The problem:
In the data, find each line where the word "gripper" appears and list that line.

Source material:
((

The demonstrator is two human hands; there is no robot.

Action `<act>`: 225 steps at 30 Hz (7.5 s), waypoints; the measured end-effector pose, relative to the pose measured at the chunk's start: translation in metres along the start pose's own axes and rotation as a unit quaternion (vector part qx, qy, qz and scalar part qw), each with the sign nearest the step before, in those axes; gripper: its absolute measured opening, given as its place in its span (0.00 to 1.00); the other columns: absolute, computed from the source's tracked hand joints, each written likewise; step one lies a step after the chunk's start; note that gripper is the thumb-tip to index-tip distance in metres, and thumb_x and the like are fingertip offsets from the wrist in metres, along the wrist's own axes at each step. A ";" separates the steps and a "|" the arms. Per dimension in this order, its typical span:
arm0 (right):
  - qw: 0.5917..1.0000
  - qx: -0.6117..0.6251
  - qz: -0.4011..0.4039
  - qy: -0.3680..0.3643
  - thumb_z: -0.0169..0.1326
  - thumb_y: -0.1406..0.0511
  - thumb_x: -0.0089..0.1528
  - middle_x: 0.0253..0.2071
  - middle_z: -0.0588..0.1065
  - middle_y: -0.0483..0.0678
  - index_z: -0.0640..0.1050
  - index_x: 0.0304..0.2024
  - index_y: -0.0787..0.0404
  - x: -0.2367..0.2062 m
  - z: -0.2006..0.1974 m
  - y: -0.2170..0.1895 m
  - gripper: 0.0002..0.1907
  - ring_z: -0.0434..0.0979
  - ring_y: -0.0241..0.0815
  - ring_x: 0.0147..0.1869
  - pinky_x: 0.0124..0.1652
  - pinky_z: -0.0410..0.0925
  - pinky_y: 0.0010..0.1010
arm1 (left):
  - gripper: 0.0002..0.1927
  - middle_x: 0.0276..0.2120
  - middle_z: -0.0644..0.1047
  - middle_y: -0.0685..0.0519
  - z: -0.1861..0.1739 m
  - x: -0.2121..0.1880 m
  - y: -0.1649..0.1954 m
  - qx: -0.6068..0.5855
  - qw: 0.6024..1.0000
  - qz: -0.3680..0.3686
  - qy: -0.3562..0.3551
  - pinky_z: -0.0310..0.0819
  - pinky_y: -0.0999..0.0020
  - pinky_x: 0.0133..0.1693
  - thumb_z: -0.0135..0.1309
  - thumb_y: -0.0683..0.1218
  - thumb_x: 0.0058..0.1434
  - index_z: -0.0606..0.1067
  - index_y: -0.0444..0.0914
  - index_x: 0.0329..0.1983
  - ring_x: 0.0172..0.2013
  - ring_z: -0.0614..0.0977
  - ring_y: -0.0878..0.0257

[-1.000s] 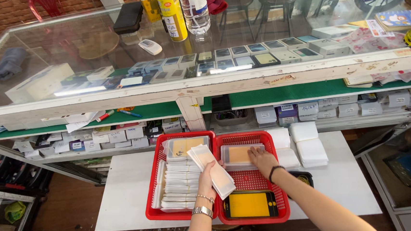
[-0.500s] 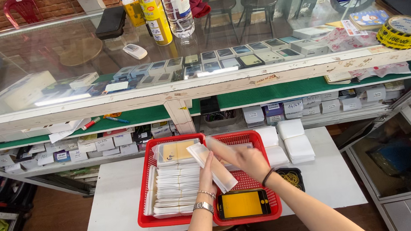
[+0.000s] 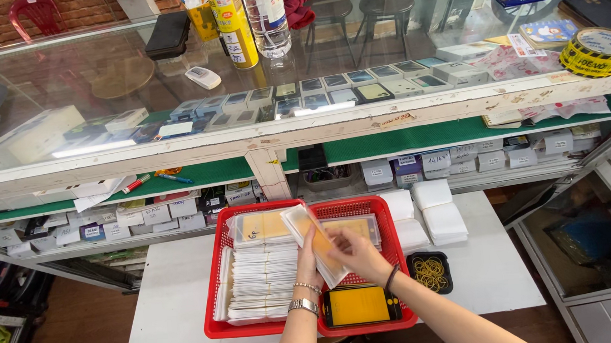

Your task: The person repeatedly picks small white packs from a red basket, places them into a yellow phone case, and returns the case to the basket. The person also stacks the packs into neat piles within the basket.

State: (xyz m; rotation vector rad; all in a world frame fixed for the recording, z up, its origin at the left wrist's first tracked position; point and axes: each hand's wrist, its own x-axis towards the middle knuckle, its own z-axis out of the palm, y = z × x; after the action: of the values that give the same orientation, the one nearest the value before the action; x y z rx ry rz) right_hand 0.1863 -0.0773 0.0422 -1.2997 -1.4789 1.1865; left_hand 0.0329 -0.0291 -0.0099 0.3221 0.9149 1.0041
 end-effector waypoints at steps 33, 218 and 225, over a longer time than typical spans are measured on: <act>0.908 -0.417 0.017 -0.031 0.49 0.58 0.63 0.32 0.81 0.56 0.78 0.53 0.57 0.038 -0.039 0.003 0.19 0.83 0.55 0.38 0.40 0.76 0.46 | 0.30 0.48 0.79 0.49 -0.017 -0.005 0.003 -0.019 0.999 -0.007 0.044 0.78 0.63 0.46 0.56 0.62 0.60 0.73 0.39 0.58 0.45 0.80 0.60; 0.974 0.036 -0.063 -0.216 0.55 0.55 0.67 0.52 0.78 0.56 0.68 0.70 0.57 0.013 -0.051 -0.091 0.31 0.80 0.41 0.52 0.50 0.75 0.32 | 0.28 0.50 0.80 0.46 0.024 -0.037 0.023 0.627 0.706 0.240 -0.227 0.77 0.65 0.48 0.60 0.48 0.64 0.68 0.37 0.66 0.47 0.82 0.60; 0.994 -0.014 0.031 -0.108 0.53 0.56 0.69 0.38 0.80 0.54 0.79 0.56 0.64 0.037 -0.042 -0.014 0.21 0.80 0.42 0.41 0.43 0.75 0.34 | 0.27 0.50 0.81 0.42 -0.022 -0.066 0.040 0.225 0.971 0.084 0.015 0.82 0.62 0.45 0.60 0.49 0.60 0.70 0.33 0.59 0.47 0.84 0.53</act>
State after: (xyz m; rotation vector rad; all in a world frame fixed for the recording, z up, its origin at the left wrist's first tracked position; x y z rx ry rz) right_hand 0.2185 -0.0356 0.0644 -1.2745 -1.6239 1.3881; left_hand -0.0218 -0.0668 0.0349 0.7785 1.1552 0.9506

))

Reply:
Action `<act>`: 225 steps at 30 Hz (7.5 s), waypoints; the measured end-effector pose, relative to the pose measured at the chunk's start: translation in metres along the start pose's own axes and rotation as a unit quaternion (vector part qx, qy, qz and scalar part qw), each with the sign nearest the step before, in those axes; gripper: its absolute measured opening, given as its place in its span (0.00 to 1.00); the other columns: absolute, computed from the source's tracked hand joints, each written likewise; step one lies a step after the chunk's start; note that gripper is the thumb-tip to index-tip distance in metres, and thumb_x and the like are fingertip offsets from the wrist in metres, along the wrist's own axes at each step. A ";" separates the steps and a "|" the arms. Per dimension in this order, its typical span:
  - gripper: 0.0002..0.1907
  - gripper: 0.0002..0.1927

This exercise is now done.